Would you quote the material below from its first line through the line containing "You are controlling", exactly and with both ends included?

━━━━━━━━

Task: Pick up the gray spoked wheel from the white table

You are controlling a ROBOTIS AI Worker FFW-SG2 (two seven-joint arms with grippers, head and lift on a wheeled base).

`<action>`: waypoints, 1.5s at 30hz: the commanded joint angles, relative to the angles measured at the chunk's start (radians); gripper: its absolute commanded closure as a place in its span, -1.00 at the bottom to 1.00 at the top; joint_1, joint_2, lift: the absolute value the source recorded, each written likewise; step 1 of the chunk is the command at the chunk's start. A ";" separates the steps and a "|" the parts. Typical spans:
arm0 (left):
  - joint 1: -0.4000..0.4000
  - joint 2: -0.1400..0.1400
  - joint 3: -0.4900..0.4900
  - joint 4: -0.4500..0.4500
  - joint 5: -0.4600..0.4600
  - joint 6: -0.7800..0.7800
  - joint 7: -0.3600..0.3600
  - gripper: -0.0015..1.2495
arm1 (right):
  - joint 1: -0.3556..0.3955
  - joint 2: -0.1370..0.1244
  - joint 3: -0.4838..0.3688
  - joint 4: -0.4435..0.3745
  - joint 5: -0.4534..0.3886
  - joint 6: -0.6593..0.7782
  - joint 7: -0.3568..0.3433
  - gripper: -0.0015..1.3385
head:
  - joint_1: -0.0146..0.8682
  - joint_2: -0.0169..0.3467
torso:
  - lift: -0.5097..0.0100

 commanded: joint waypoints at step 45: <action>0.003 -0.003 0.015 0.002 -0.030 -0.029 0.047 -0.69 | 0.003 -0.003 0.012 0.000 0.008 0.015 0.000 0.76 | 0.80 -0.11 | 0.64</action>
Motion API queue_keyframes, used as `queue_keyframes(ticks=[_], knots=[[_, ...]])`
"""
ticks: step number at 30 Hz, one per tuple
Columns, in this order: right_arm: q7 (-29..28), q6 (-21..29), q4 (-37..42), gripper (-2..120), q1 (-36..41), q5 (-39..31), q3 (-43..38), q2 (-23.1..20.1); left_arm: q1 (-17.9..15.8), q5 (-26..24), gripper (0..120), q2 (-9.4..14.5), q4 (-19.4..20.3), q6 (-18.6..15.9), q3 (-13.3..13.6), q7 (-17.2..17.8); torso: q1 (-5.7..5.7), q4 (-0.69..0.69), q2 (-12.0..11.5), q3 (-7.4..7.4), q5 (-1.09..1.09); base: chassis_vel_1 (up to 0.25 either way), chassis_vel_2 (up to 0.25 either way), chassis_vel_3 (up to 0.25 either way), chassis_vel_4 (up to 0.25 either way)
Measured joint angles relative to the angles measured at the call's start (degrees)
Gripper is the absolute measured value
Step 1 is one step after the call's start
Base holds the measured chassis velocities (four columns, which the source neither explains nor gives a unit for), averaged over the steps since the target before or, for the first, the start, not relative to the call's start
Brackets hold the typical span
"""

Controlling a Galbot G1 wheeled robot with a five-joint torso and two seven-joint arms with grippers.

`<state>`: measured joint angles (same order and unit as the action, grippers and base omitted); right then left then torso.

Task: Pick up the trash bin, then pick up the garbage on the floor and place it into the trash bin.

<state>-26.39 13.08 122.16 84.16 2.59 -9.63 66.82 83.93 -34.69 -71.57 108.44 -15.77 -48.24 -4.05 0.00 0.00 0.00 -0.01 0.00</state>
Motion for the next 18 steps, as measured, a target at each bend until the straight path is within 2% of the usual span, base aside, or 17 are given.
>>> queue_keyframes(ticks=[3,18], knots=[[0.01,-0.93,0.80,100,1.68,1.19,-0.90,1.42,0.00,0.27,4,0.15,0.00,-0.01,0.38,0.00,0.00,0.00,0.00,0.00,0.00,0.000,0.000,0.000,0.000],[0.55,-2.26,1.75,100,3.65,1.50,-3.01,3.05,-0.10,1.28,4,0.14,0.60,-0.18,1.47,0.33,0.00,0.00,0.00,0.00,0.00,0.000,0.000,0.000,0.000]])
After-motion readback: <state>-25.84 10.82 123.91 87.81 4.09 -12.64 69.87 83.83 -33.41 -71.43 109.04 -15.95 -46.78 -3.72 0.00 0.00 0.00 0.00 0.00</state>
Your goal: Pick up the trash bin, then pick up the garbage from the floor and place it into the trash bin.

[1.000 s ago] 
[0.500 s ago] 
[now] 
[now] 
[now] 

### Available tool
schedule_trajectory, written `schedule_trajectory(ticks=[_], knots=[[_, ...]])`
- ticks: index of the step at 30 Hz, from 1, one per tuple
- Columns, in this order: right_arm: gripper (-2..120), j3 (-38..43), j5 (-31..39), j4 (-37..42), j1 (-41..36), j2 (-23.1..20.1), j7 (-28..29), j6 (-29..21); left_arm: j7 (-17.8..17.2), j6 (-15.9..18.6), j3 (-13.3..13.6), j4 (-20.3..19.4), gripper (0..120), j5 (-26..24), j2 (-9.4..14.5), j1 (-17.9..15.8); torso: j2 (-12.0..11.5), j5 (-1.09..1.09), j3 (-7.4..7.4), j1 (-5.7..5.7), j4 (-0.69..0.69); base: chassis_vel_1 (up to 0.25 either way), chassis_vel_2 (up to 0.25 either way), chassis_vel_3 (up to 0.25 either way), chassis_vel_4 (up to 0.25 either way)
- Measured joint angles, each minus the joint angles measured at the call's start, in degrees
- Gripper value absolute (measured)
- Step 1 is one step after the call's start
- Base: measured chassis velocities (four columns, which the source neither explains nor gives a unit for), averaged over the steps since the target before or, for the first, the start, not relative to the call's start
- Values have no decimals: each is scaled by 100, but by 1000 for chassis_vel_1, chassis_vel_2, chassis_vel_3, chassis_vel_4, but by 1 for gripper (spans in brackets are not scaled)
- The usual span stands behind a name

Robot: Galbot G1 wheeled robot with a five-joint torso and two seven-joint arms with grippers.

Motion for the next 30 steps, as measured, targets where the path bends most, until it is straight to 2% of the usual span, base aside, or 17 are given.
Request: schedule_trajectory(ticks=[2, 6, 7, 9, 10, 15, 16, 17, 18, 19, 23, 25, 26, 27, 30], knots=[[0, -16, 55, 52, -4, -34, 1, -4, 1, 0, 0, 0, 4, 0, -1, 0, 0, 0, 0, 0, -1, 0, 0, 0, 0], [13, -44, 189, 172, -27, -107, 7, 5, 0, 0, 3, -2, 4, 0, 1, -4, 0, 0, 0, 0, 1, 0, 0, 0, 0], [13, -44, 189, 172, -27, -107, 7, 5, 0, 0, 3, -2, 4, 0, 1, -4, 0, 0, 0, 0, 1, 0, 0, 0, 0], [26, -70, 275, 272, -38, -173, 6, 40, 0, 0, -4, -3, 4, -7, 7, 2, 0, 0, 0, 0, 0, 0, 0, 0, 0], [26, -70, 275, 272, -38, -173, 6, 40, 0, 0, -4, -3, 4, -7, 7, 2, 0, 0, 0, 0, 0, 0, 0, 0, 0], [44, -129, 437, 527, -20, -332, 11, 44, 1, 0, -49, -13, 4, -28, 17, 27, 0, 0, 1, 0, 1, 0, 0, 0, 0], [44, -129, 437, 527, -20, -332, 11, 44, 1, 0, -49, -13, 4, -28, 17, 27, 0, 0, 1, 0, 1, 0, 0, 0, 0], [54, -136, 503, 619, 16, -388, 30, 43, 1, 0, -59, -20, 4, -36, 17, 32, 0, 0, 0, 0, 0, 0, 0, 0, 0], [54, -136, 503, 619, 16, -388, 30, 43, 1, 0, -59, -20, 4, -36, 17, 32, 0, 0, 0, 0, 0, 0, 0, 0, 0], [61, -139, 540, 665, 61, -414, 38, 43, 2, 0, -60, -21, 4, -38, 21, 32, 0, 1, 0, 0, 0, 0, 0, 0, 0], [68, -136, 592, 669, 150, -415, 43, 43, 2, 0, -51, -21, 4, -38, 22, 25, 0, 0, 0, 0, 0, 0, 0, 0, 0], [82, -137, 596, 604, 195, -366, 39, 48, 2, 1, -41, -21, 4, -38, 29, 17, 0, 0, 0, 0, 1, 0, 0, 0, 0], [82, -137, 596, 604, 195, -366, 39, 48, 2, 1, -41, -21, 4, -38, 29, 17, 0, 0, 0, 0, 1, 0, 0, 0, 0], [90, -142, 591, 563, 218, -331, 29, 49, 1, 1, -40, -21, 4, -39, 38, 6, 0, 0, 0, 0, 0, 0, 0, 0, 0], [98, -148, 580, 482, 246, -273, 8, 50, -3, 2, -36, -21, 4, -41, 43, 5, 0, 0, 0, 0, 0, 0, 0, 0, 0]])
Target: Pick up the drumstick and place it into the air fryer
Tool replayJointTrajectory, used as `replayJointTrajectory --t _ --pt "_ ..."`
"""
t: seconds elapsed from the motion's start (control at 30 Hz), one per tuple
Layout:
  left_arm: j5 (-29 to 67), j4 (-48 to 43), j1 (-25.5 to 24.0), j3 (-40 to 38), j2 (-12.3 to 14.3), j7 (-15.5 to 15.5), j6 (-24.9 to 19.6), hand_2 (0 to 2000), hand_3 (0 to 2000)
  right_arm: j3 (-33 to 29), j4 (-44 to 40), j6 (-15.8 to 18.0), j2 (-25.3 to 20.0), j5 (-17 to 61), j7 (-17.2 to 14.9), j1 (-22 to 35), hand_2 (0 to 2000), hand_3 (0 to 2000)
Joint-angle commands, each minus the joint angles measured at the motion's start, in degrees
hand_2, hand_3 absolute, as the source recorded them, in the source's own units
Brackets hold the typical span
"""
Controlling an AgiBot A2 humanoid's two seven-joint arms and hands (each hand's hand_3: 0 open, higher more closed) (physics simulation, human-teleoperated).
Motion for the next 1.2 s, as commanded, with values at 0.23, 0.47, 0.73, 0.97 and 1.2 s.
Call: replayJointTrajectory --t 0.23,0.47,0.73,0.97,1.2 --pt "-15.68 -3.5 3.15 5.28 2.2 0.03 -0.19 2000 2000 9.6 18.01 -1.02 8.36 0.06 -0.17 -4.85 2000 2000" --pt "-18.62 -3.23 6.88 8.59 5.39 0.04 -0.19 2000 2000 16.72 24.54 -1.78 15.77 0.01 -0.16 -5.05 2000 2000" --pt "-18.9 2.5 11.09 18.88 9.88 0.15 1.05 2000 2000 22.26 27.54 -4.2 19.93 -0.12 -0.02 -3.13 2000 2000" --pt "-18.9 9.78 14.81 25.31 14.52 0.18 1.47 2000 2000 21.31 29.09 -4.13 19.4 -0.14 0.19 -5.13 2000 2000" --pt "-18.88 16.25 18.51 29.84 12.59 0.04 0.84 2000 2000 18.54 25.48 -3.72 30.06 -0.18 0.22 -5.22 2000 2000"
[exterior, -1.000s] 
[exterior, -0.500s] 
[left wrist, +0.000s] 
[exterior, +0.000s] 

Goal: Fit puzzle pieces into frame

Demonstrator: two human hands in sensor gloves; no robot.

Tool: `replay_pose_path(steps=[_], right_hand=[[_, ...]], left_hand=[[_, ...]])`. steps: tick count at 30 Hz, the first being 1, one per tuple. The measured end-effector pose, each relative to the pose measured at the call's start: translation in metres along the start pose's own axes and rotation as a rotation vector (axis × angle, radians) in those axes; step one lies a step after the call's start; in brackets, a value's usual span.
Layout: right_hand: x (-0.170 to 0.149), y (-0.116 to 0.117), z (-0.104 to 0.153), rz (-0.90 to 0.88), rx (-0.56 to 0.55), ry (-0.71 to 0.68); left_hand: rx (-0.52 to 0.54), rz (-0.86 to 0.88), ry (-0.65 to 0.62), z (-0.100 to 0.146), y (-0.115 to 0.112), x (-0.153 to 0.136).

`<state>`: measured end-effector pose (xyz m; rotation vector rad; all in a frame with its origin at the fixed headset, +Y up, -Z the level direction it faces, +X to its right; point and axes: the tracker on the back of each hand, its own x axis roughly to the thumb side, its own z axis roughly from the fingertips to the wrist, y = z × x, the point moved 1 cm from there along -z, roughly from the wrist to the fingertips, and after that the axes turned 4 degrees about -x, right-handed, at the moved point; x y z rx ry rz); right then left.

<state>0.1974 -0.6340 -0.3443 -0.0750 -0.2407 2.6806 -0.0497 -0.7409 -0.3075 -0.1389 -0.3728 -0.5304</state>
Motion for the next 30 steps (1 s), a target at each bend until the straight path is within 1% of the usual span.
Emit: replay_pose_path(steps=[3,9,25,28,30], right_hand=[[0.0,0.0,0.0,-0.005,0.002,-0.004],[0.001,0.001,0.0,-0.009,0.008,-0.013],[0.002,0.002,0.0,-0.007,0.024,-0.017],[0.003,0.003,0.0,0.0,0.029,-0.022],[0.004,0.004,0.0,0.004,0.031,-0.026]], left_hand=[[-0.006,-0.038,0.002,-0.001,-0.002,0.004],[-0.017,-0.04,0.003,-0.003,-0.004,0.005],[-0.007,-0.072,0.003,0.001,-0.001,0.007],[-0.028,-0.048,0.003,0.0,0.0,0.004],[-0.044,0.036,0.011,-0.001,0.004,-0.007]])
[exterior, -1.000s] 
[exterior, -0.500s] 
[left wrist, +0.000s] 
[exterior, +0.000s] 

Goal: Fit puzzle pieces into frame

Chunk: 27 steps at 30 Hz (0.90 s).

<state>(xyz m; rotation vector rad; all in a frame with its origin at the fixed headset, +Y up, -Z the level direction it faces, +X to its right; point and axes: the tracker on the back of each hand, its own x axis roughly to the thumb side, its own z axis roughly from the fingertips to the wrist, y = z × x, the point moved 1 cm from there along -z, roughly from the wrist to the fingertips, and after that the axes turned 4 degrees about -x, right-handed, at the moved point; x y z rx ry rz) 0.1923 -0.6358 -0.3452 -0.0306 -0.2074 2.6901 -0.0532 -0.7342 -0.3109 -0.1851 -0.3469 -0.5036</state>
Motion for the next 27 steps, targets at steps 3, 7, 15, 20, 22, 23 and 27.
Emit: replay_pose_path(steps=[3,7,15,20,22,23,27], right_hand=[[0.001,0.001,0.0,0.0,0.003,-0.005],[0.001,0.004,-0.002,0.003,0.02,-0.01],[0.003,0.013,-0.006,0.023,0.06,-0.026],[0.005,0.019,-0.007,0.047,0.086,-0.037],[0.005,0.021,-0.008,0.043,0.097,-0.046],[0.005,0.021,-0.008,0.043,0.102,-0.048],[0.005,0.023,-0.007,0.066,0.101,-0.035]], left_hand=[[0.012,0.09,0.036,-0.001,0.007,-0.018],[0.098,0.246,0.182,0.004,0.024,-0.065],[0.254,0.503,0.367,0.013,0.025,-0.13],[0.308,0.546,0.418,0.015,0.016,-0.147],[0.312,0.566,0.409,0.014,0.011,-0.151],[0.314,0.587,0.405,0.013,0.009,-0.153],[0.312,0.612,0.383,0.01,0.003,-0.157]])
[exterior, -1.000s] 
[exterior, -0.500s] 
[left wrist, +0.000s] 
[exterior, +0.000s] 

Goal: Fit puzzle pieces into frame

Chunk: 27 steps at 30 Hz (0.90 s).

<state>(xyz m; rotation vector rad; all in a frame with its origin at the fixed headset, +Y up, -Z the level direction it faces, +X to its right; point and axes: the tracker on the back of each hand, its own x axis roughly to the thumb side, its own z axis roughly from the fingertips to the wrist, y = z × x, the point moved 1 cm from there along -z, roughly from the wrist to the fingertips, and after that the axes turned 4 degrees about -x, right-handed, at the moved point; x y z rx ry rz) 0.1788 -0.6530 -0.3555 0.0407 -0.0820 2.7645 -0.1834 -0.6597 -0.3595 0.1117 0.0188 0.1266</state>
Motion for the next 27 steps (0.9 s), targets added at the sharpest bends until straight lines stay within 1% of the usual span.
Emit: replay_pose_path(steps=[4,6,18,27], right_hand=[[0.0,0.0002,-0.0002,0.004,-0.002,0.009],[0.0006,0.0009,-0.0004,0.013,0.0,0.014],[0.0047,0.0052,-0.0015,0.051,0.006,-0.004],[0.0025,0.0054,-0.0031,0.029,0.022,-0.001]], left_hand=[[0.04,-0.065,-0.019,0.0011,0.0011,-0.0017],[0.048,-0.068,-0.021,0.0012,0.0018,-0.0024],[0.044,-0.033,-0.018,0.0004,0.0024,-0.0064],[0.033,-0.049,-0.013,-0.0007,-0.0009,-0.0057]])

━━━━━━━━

#### RESPONSE AREA
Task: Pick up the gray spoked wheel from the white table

You are controlling a ROBOTIS AI Worker FFW-SG2 (two seven-joint arms with grippers, head and lift on a wheeled base).

The exercise is complete with this answer.